WORK TASK
Look below for the line that has "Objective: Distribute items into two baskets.". Set down the lines from there through the line that has "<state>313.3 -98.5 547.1", exactly as written.

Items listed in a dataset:

------------

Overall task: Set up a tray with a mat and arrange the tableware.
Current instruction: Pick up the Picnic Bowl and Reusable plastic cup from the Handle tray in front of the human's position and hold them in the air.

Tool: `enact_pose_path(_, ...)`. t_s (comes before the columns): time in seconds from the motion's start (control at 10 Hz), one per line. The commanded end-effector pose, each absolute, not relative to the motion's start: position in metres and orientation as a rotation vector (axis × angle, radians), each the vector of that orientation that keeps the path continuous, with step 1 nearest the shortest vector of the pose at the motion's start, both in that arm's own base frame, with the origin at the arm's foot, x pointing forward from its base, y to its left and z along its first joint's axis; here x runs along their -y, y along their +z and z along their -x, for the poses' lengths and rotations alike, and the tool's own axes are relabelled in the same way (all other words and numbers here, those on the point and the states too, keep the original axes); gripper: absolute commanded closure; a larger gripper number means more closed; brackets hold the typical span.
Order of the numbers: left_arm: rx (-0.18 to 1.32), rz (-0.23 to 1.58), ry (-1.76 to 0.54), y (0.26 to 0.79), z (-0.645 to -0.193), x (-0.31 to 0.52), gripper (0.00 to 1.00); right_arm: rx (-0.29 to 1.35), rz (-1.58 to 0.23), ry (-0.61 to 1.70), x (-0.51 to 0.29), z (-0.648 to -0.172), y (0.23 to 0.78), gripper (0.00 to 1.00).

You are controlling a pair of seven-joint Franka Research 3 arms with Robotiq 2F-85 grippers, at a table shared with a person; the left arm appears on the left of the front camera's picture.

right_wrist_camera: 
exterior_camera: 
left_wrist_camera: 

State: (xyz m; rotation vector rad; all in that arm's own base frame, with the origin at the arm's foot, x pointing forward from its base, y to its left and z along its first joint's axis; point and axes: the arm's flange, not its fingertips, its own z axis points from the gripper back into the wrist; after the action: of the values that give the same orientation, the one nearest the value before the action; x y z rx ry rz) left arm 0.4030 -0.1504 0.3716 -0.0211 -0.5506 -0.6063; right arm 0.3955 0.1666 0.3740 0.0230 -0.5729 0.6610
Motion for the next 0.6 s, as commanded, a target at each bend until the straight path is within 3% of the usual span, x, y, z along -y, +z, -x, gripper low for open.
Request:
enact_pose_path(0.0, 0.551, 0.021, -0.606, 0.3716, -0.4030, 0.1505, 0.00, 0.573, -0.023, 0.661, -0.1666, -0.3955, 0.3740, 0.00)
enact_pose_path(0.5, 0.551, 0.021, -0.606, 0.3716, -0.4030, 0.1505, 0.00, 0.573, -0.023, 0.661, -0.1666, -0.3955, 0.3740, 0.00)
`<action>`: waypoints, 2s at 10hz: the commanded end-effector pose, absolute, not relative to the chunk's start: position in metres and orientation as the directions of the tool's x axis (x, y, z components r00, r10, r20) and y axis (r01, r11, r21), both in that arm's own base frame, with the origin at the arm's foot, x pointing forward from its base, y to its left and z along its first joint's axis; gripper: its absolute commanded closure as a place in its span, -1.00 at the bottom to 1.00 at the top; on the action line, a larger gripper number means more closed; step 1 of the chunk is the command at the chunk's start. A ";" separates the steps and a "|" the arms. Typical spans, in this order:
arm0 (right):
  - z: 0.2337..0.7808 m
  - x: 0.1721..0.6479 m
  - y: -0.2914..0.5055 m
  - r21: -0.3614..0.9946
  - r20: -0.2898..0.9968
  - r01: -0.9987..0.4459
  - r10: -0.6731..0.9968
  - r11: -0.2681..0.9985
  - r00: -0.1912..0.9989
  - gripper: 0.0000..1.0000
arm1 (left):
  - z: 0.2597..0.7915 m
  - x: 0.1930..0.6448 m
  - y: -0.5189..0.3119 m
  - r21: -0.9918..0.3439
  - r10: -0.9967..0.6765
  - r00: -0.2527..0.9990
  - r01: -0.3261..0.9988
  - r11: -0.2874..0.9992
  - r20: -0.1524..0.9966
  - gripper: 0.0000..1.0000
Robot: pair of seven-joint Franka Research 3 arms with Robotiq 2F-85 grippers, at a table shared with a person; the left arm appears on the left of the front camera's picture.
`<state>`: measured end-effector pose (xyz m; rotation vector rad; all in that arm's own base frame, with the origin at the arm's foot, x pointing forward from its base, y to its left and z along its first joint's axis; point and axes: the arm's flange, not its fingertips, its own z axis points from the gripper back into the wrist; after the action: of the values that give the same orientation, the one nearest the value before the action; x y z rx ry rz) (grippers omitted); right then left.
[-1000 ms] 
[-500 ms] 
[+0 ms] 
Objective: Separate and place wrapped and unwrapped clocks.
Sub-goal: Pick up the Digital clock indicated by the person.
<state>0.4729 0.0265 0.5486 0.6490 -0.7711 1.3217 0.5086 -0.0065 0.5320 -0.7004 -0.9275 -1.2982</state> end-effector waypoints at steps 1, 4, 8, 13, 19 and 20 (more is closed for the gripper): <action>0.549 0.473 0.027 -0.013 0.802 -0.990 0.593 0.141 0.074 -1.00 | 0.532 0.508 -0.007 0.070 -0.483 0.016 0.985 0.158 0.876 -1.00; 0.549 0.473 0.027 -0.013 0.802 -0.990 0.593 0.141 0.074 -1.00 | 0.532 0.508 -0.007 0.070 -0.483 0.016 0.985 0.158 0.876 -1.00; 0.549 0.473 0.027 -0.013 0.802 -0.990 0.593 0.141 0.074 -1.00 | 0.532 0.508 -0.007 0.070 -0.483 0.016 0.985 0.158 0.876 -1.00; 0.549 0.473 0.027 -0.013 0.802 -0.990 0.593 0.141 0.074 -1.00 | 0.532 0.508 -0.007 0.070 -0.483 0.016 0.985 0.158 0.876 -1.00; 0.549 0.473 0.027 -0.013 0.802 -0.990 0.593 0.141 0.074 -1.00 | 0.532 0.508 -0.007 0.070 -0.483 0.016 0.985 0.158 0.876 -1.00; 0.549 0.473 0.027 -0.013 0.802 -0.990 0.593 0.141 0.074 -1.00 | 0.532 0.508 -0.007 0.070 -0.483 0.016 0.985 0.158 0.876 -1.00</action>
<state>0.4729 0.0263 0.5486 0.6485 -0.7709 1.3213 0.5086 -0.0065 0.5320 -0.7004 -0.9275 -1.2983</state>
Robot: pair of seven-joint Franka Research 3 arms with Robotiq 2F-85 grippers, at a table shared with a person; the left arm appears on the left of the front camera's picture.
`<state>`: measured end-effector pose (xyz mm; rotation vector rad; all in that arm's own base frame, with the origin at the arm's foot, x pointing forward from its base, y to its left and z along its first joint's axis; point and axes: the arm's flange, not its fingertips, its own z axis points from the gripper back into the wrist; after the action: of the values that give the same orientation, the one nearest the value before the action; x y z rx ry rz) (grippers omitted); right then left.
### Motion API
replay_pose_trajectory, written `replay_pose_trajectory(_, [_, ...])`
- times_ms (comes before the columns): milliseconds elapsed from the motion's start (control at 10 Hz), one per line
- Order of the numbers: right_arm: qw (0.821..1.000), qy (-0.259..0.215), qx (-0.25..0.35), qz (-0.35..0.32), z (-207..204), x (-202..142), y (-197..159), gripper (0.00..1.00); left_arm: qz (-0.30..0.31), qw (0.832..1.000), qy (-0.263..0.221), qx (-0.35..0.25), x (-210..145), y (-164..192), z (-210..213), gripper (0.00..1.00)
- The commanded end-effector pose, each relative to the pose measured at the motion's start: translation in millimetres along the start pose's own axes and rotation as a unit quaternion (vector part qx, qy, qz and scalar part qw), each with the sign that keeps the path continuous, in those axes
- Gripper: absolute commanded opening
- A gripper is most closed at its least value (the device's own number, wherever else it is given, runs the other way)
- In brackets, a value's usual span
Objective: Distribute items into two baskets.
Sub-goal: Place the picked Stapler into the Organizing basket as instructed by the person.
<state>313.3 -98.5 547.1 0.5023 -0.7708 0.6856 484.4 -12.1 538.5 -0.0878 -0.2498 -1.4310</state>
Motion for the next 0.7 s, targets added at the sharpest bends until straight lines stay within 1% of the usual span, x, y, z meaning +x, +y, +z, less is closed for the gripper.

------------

EXERCISE OUTPUT
Objective: Distribute items into two baskets.
Sub-goal: Place the picked Stapler into the Organizing basket as instructed by the person.
<state>313.3 -98.5 547.1 0.5023 -0.7708 0.6856 484.4 -12.1 538.5 -0.0878 -0.2498 -1.4310</state>

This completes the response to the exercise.